Wednesday, April 22, 2015

SCUMM Console Ports - Turbo Duo Loom vs. Sega CD Monkey Island

LucasArts was established by computer game programmers, but by 1990 they were becoming increasingly involved into consoles.  Having the Star Wars and Indiana Jones licenses practically demanded home console games using the licenses.  Except for the port of Maniac Mansion for the NES, LucasArts produced or licensed nothing of note until the SNES.

LucasArts was interested in porting its highly acclaimed adventure games series, using the SCUMM engine, to consoles.  Their adventure games were relatively large by cartridge standards, but the new CD-ROM add-ons for the Sega Genesis and Turbo Grafx 16 could easily contain their adventure games and allow for 16-bit CD Audio.  LucasArts commissioned a port of Loom for the Turbo Duo and a port of The Secret of Monkey Island for the Sega CD.

Loom

Loom - Turbo Super CD Title Screen
Loom for the Turbo systems was intended to run on a Turbo Duo or its equivalent : a Turbo Grafx 16 with the TurboGrafx CD and a Super System Card.  It will also run on the Japanese equivalents.

The Turbo port is  graphically in between the 16 color floppy and the other (mostly) 256-color CD-ROM versions.  If I had to give a hierarchy of ports based solely on the graphics, it would go something like this :

Loom IBM PC 16-color floppy
  • Atari ST 16-color floppy
  • Amiga 16-color floppy
  • Macintosh 16-color floppy
Loom 256-color FM-Towns CD 
Loom 256-color IBM PC CD
Loom 16/256-color Turbo CD

The Turbo CD and FM-Towns CD have similar CD-Audio tracks, which are used for music.  The first set of FM-Towns arrangements (first nine audio tracks) are used for the Turbo CD music.  Musically, this may be the best version, as the FM-Towns also uses second set of music tracks.  The second set sounds more like a synthesizer than the first set and in my opinion is inferior.  Unfortunately, the FM-Towns version plays the first set, then the second set and keeps repeating the second set.  

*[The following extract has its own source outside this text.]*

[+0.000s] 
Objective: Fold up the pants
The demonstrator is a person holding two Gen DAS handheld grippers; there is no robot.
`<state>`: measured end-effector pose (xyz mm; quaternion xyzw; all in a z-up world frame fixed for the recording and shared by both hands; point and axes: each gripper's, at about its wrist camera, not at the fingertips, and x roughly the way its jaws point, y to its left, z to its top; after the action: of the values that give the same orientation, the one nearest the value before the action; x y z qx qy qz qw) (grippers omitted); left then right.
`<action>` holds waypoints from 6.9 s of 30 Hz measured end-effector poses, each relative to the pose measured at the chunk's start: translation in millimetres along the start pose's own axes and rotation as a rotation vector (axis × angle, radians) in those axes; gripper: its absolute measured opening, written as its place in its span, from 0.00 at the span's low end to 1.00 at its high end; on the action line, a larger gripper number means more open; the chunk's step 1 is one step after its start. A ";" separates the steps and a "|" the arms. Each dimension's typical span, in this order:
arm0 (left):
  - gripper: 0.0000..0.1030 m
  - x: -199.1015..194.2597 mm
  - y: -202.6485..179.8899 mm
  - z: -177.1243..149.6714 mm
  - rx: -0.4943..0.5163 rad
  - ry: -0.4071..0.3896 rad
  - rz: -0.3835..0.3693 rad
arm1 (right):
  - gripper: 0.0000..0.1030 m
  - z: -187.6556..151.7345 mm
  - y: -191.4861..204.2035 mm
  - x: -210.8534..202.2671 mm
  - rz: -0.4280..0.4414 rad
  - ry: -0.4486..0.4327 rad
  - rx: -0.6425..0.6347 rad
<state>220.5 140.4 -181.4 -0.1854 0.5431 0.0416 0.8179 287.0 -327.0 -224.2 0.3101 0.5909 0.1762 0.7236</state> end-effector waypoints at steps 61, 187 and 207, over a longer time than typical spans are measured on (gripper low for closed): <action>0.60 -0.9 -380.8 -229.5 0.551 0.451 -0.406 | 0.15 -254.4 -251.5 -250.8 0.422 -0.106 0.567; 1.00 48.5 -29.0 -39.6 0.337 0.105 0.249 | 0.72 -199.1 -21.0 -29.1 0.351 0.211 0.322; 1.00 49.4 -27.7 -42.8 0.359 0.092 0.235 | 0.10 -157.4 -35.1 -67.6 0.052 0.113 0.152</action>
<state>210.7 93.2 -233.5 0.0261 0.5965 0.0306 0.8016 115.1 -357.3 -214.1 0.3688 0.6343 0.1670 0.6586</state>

Loom Turbo Super CD 16 Color Original Background
What is odd is the graphics used on Turbo Loom.  Both the FM-Towns and the IBM PC have full 256-color graphics above the distaff.  Turbo Loom uses a mixture of backgrounds (including portraits) from the 16 and 256 color IBM PC releases.

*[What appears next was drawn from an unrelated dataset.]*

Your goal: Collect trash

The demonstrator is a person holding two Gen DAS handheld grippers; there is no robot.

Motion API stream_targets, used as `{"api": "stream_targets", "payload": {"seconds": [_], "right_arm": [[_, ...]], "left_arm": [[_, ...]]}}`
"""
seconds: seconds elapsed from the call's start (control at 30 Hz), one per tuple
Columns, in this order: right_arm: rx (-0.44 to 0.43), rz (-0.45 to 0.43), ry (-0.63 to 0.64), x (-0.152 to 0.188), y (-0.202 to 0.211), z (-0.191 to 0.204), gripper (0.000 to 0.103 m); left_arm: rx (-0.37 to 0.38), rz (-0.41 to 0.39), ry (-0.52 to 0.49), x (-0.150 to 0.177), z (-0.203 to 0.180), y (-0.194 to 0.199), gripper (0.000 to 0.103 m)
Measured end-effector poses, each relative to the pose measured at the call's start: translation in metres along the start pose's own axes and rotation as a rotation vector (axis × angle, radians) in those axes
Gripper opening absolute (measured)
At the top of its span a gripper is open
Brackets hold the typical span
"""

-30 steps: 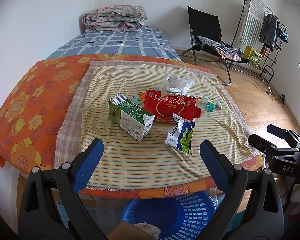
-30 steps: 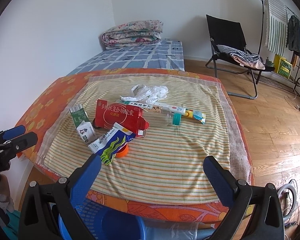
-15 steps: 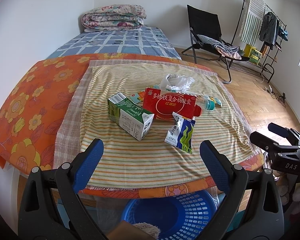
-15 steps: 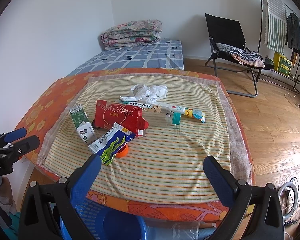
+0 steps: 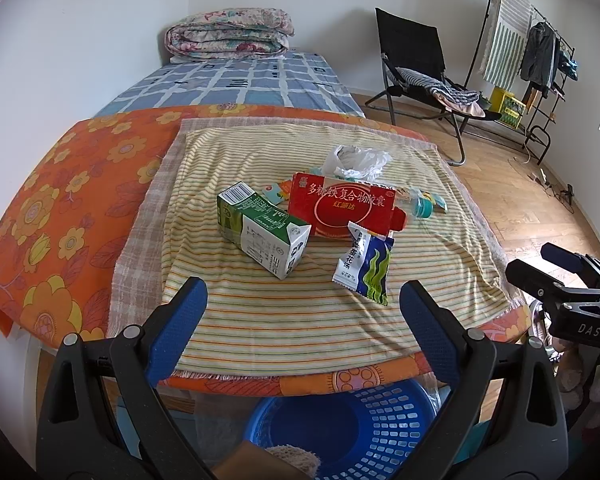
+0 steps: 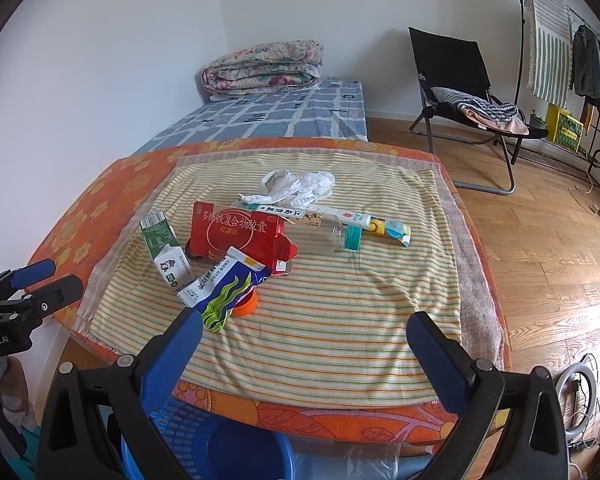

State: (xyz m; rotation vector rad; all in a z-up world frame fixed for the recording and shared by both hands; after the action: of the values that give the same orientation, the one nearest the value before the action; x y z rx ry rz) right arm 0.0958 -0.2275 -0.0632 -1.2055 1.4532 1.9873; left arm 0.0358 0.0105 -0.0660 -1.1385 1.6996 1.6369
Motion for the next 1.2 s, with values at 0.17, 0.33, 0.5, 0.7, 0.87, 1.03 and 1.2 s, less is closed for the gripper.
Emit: {"api": "stream_targets", "payload": {"seconds": [0.17,0.33,0.5,0.7,0.87,1.03,1.2], "right_arm": [[0.002,-0.001,-0.003,0.000,0.001,-0.001,0.103],[0.000,-0.002,-0.001,0.000,0.001,-0.001,0.103],[0.000,-0.002,-0.002,0.000,0.001,-0.001,0.103],[-0.008,-0.008,-0.004,0.001,0.002,-0.002,0.103],[-0.031,-0.018,-0.010,-0.001,-0.001,-0.004,0.103],[-0.029,-0.013,-0.022,0.001,-0.007,-0.009,0.102],[-0.037,0.015,-0.039,0.002,-0.019,-0.024,0.099]], "left_arm": [[-0.002,0.002,-0.002,0.005,0.002,-0.001,0.099],[-0.002,0.004,-0.002,0.007,0.004,-0.002,0.099],[-0.004,0.004,-0.004,0.010,0.004,-0.002,0.099],[-0.012,0.009,-0.010,0.016,0.009,-0.005,0.099],[-0.022,0.000,-0.025,0.020,0.012,-0.007,0.099],[-0.024,0.004,-0.025,0.028,0.021,-0.009,0.099],[-0.026,0.018,-0.004,0.023,0.039,-0.010,0.099]]}}
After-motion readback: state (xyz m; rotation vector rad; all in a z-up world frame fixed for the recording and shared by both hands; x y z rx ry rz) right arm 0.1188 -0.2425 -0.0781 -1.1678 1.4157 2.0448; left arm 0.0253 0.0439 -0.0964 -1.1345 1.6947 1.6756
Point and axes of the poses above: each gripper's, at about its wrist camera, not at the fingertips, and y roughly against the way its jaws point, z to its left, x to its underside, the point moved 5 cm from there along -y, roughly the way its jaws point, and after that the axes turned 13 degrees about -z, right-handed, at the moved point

Consider the sources of the closeups :

Bobbin Threadbare - 16 Color
Hetchel - 256 Color
Elder Atropos - 256 Color
Hetchel as Cynget - 16 Color
Master Goodmold - 256 Color
Fleece Firmflanks - 16 Color
The Dragon - 16 Color
Rusty Nailbender - 256 Color
Master Stoke - 16 Color
Dragon finds Rusty - 256 Color
Bishop Mandible - 16 Color
Cobb - 256 Color
Rusty as a Ghost - 256 Color
Lady Cygna Threadbare - 16 Color
Chaos - 256 Color

Generally, most of Loom island is taken from the 16-color version, with notable exceptions of the Dock, the Loom Sanctuary and Lady Cygna's gravestone closeup.  Crystalguard is entirely 16-color.  The beach, the Shepherd's forest and meadow are taken from the 256 color version, except for the interior of Fleece's hut. The exterior of the Dragon's volcano and its lair are 256 color, as is the Forge and the plain surrounding it. Bishop Mandible's cathedral and the Outside is 16-color except for the very end of the game.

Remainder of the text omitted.